ASSIGNED TASK: Omitting all images, set down every line below exactly as it appears.

COLLECTED MATERIAL:
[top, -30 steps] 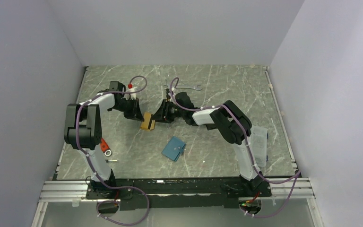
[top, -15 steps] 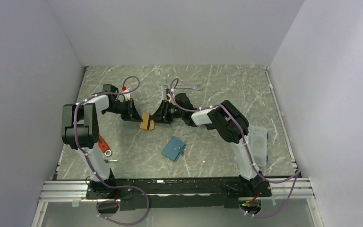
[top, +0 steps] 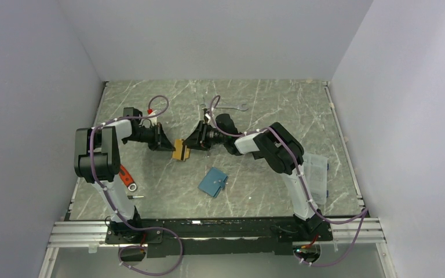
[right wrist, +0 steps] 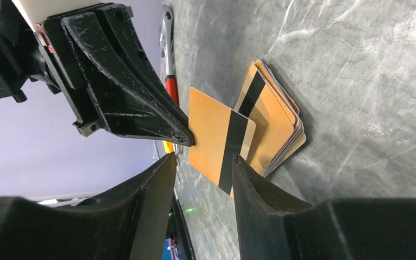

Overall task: Put the credit cards into the card holder
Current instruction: Pick up the credit card from the center of the board.

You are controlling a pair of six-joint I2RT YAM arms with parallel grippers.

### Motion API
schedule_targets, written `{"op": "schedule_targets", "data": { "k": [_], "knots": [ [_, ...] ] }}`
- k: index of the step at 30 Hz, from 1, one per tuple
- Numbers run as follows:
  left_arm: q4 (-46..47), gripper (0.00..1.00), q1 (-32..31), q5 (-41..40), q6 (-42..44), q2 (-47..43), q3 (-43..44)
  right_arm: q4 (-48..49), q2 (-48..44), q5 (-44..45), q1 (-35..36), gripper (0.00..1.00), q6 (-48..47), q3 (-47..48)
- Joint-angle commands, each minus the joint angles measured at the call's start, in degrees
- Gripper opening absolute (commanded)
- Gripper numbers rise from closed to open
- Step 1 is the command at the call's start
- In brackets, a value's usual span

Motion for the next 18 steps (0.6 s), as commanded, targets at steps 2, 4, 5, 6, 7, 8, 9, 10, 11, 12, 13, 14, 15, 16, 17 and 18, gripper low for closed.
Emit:
{"op": "schedule_targets", "data": {
  "k": [2,4,5,6,7,8,9,10,11,12,13,14,15,16,17,18],
  "knots": [
    [4.2,0.0,0.4,4.3,-1.8,-0.3,-0.9,3.7,0.9,-1.5,-0.2,0.46,1.1,0.1],
    [5.0,0.0,0.6,5.2,-1.7,-0.5,-1.2,3.8,0.5,-1.3,-0.2,0.47,0.8,-0.8],
    [5.2,0.0,0.7,5.6,-1.5,-0.6,-1.3,3.8,0.3,-1.2,-0.3,0.48,0.6,-1.2],
    [5.4,0.0,0.9,6.2,-1.3,-0.6,-1.4,3.8,0.2,-1.2,-0.5,0.48,0.6,-1.5],
    [5.4,0.0,1.0,6.6,-1.1,-0.5,-1.3,3.9,0.1,-1.3,-0.5,0.48,0.5,-1.7],
    [5.3,0.0,1.1,7.2,-0.9,-0.4,-1.3,4.0,0.0,-1.3,-0.6,0.49,0.5,-2.0],
    [5.0,0.0,1.2,7.7,-0.5,-0.3,-1.1,4.2,-0.2,-1.3,-0.7,0.49,0.4,-2.2],
    [4.7,0.0,1.3,8.2,-0.4,-0.4,-1.0,4.2,-0.4,-1.3,-0.9,0.5,0.1,-2.6],
    [4.6,0.0,1.5,8.8,-0.4,-0.6,-1.1,3.9,-0.6,-1.2,-1.1,0.51,-0.3,-2.8],
    [4.4,0.0,1.5,9.4,-0.4,-0.9,-1.2,3.9,-0.8,-1.2,-1.2,0.52,-0.5,-3.0],
    [4.3,0.0,1.6,10.2,1.4,-1.1,-1.2,4.0,-0.9,-1.3,-1.4,0.53,-0.6,-3.3],
    [4.1,0.0,1.6,11.1,1.8,-1.3,-1.1,4.5,-0.9,-1.5,-1.5,0.53,-0.5,-3.4],
    [4.2,0.0,1.6,12.2,1.9,-1.4,-1.2,5.0,-0.9,-1.7,-1.6,0.54,-0.3,-3.4],
    [4.1,0.0,1.6,13.0,1.9,-1.5,-1.2,5.8,-0.8,-1.8,-1.6,0.54,0.1,-3.5],
    [4.2,0.0,1.5,13.7,1.9,-1.4,-1.2,6.5,-0.7,-1.9,-1.6,0.54,0.4,-3.3],
    [4.2,0.0,1.5,14.4,2.0,-1.2,-1.2,7.3,-0.7,-2.4,-1.6,0.54,0.6,-3.2]
  ]
}}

YOUR SOLUTION:
[top, -30 steps] 
[top, -15 steps] 
[top, +0 steps] 
[right wrist, +0 steps] 

Overall task: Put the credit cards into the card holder
Current instruction: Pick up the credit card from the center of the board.

You are controlling a pair of six-joint I2RT YAM arms with parallel grippers.

### Motion API
schedule_targets, written `{"op": "schedule_targets", "data": { "k": [_], "knots": [ [_, ...] ] }}`
- k: index of the step at 30 Hz, from 1, one per tuple
- Numbers run as follows:
  left_arm: q4 (-46..47), gripper (0.00..1.00), q1 (-32..31), q5 (-41..40), q6 (-42..44), q2 (-47..43), q3 (-43..44)
  right_arm: q4 (-48..49), q2 (-48..44), q5 (-44..45), q1 (-35..36), gripper (0.00..1.00), q6 (-48..47), q3 (-47..48)
- Joint-angle commands, each minus the joint angles measured at the call's start, in degrees
- Gripper opening absolute (commanded)
- Gripper numbers rise from closed to open
- Step 1 is the command at the call's start
- In brackets, a value's usual span

Motion for the next 18 steps (0.6 s), as commanded, targets at steps 2, 4, 5, 6, 7, 8, 9, 10, 11, 12, 13, 14, 15, 16, 17 and 18, gripper low for closed.
Emit:
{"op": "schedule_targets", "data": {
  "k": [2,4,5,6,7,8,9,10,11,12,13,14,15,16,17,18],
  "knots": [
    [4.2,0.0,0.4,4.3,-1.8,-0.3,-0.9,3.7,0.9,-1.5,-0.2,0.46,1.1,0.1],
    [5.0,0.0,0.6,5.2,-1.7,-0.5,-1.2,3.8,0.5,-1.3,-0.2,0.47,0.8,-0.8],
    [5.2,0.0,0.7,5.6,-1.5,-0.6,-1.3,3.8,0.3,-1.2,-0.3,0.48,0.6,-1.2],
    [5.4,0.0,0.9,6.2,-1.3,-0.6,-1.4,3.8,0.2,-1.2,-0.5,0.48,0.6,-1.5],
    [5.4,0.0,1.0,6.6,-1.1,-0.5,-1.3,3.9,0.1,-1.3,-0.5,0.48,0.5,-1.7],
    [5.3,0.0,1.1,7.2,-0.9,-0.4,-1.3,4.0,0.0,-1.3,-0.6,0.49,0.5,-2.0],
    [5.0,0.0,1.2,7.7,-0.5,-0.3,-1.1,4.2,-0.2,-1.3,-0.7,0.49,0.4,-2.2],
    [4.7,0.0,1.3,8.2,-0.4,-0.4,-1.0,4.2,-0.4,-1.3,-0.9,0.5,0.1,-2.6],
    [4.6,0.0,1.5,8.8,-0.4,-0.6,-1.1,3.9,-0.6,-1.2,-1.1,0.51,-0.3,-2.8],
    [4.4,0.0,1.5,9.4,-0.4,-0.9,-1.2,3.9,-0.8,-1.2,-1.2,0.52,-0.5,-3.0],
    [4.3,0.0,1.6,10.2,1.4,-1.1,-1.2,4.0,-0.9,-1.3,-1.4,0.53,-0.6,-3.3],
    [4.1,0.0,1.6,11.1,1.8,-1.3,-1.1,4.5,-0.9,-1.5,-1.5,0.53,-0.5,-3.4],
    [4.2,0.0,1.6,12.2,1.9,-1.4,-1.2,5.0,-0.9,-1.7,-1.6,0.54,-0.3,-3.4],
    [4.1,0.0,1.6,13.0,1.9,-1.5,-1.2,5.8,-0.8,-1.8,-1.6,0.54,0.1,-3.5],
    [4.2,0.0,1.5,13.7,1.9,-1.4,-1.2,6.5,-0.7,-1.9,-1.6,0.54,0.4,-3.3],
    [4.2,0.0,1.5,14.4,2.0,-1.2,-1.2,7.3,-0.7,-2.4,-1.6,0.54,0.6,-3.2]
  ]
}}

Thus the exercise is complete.